*WHAT YOU ARE ASKED TO DO*.
Using the listing, copy each whole line that features "brown".

*DATA PROVIDED*.

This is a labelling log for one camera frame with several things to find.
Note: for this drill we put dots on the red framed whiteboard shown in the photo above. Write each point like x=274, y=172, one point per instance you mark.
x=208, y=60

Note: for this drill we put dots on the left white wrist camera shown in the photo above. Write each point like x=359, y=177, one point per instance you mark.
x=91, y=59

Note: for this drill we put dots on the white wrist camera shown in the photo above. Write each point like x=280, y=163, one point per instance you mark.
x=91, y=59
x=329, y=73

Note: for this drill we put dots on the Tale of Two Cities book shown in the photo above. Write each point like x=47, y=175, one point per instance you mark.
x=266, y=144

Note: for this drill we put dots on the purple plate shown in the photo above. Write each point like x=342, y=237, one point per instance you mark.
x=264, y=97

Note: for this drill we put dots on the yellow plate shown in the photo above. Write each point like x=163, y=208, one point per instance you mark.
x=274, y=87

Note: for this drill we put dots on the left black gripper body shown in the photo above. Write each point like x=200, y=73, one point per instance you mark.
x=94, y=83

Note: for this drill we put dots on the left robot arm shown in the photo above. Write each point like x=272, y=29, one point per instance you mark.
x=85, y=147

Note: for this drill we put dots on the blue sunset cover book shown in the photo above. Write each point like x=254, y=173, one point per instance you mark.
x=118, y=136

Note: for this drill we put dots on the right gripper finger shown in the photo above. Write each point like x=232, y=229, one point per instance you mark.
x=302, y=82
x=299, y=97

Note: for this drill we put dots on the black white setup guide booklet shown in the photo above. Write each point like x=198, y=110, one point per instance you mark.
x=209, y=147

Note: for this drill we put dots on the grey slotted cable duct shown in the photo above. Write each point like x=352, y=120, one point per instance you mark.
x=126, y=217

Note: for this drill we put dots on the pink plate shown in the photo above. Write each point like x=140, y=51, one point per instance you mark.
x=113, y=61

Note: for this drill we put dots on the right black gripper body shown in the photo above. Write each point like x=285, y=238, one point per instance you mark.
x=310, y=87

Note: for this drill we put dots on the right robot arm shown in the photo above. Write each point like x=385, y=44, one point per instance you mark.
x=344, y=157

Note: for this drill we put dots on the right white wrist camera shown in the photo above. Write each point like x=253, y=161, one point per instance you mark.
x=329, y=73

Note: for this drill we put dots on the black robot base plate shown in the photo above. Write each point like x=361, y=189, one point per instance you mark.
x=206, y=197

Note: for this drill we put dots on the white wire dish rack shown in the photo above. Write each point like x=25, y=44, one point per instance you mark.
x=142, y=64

* * *

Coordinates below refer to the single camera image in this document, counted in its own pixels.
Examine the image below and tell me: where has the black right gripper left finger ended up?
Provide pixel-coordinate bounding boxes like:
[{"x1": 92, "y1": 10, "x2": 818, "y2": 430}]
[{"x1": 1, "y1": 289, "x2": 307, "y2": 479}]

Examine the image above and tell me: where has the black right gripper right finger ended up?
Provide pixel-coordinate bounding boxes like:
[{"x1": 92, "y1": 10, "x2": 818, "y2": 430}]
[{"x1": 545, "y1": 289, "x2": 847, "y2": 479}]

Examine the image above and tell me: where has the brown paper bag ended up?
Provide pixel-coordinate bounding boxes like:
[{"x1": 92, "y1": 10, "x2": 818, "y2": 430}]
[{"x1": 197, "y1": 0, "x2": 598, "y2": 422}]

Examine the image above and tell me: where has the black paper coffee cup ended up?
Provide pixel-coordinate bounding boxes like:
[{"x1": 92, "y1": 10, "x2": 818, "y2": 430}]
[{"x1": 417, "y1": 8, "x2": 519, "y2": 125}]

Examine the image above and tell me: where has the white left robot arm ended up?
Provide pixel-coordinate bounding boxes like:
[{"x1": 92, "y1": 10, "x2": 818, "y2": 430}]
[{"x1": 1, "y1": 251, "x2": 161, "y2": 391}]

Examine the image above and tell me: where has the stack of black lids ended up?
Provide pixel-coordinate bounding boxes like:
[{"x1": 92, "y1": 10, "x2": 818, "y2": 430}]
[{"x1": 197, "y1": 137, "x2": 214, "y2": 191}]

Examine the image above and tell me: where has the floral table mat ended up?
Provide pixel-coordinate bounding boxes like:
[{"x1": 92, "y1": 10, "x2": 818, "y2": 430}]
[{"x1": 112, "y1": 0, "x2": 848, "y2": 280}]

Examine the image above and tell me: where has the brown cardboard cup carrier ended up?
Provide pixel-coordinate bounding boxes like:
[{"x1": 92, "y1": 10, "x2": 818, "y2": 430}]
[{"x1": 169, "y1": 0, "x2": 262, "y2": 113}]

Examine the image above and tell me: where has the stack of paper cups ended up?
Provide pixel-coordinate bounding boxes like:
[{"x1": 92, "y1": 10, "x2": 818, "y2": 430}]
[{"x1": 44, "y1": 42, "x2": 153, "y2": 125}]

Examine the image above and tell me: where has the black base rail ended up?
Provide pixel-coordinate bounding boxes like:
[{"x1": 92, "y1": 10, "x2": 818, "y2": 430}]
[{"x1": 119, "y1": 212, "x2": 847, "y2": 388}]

*THE ANSWER*.
Examine the image above and tell me: where has the brown paper bag ended up?
Examine the image above and tell me: where has the brown cardboard cup carrier ended up?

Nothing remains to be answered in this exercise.